Health systems can use data to improve their language services, too, Flores says. All it takes is asking new patients a few questions to check their English fluency, and noting what other languages they speak. That way clinics and hospital systems can arrange for in-person interpreters ahead of time for patients who need them, and figure out which languages are a priority when they are hiring staff or contracting for medical translation services. “Very few hospitals around the country do this,” he said.
Nationally, health data needs to more accurately capture racial and ethnic subgroups, says Kathy Ko Chin, president and CEO of the Asian & Pacific Islander American Health Forum. The “Asian and Pacific Islander” category used by the U.S. Census, for instance, encompasses everyone from third-generation Chinese-Americans to Pakistani engineers to Cambodian refugees. People with origins in the Middle East have no U.S. Census designation of their own, and can self-identify as white, Asian, African or “other.” Without more specific data, it’s hard to know what problems local communities have and what services they need, Ko Chin says.
California policymakers have unusually detailed data at their fingertips thanks to the California Health Interview Survey, conducted by the University of California, Los Angeles. Researchers have been able to tease out findings that can inform better care, such as the fact that Korean women are much less likely to receive mammograms than Japanese women in the state.
Immigrants in the Heartland
America’s burgeoning racial and ethnic diversity isn’t just affecting coastal and border states that have traditionally welcomed immigrants. New immigrants are also arriving to states and counties in the heartland, like Allegheny County in Western Pennsylvania, which is seeing a surge of new arrivals from Asia, Latin America and refugees from all over the world.
When non-English-speaking newcomers first started to show up at local hospitals, staff struggled to find and operate their interpretation phones, says Barbara Murock, who heads the immigrants and internationals initiative at the Allegheny County Department of Human Services.
About a decade ago, Murock’s office formed a health care advisory council of immigrant-serving groups, including refugee resettlement agencies and community clinics. Four years ago, the council shared with Magee-Womens Hospital—which is part of the University of Pittsburgh Medical Center and delivers 45 percent of the babies in the county—a list of maternal health problems non-English speakers were experiencing.

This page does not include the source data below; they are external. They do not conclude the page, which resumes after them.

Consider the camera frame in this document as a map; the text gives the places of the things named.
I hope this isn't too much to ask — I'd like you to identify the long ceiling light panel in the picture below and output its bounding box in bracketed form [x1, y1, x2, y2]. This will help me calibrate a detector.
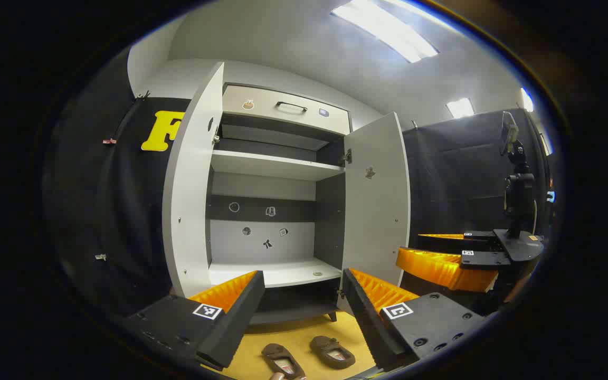
[330, 0, 439, 64]

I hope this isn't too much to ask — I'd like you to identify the brown fuzzy shoe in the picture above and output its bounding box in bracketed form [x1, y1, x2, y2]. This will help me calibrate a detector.
[261, 343, 306, 380]
[310, 336, 356, 370]

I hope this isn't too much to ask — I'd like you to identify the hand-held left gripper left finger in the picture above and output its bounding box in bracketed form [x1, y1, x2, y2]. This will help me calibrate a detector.
[125, 270, 266, 371]

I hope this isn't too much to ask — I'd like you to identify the white shoe cabinet door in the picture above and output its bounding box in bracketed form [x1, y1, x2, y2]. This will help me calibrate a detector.
[162, 62, 225, 299]
[337, 111, 411, 316]

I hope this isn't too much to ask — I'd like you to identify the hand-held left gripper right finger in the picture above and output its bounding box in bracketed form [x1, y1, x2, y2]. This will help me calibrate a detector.
[342, 268, 487, 373]

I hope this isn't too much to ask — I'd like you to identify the white shoe cabinet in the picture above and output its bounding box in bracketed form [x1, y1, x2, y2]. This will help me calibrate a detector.
[206, 83, 352, 324]

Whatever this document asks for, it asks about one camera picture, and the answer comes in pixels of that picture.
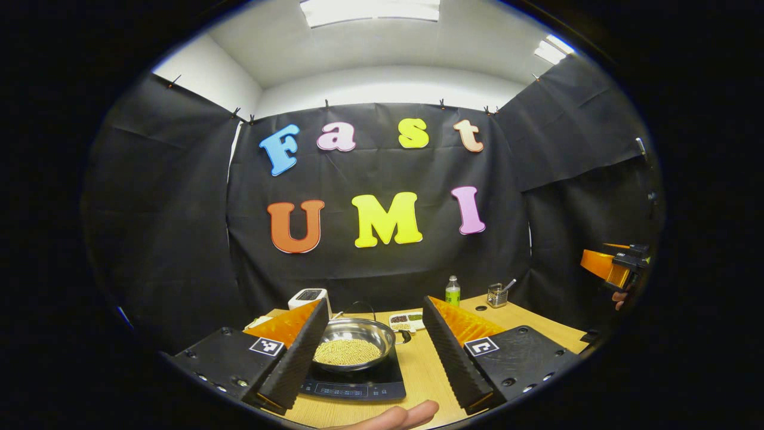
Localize white divided bean tray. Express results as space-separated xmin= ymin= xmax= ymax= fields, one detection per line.
xmin=388 ymin=312 xmax=426 ymax=333

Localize white toaster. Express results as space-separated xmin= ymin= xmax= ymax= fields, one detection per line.
xmin=288 ymin=288 xmax=332 ymax=318

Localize pile of soybeans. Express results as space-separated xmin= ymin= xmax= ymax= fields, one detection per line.
xmin=314 ymin=339 xmax=383 ymax=366

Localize rectangular ceiling light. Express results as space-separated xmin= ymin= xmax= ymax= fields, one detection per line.
xmin=533 ymin=34 xmax=575 ymax=65

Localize black induction cooktop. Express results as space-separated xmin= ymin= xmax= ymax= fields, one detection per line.
xmin=298 ymin=343 xmax=408 ymax=402

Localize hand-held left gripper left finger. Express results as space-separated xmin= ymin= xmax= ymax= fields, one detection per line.
xmin=173 ymin=297 xmax=331 ymax=413

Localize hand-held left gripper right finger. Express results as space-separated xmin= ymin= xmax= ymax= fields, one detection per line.
xmin=422 ymin=295 xmax=583 ymax=416

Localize stainless steel pot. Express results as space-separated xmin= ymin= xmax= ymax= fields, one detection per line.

Some refugees were arriving to give birth without ever having been inside a hospital before. Staff members were misspelling the names of newborns on birth certificates. One non-English speaker from Mexico gave birth without being fed because she didn’t know she could ask for food.
Now the hospital has an outreach coordinator who works to improve care for non-English-speaking immigrants. The hospital has hired Nepali-speaking nurses for its labor and delivery unit and now conducts foreign-language tours for expecting parents. And it has learned to put birth certificate paperwork on hold for parents who want to wait to name their child until completing a naming ceremony, a common practice in Africa.
It can take time and money for small health centers, let along major health systems, to develop the staff and strategy necessary to serve a more diverse population. Most of all, it takes leadership. The Allegheny health department’s efforts wouldn’t be possible without the county government’s commitment to serving all its residents–and to providing additional funding.
“All of this is possible because of our county being a welcoming county,” Murock said.
Sophie Quinton is a reporter for Stateline, a nonprofit journalism project funded by the Pew Charitable Trusts.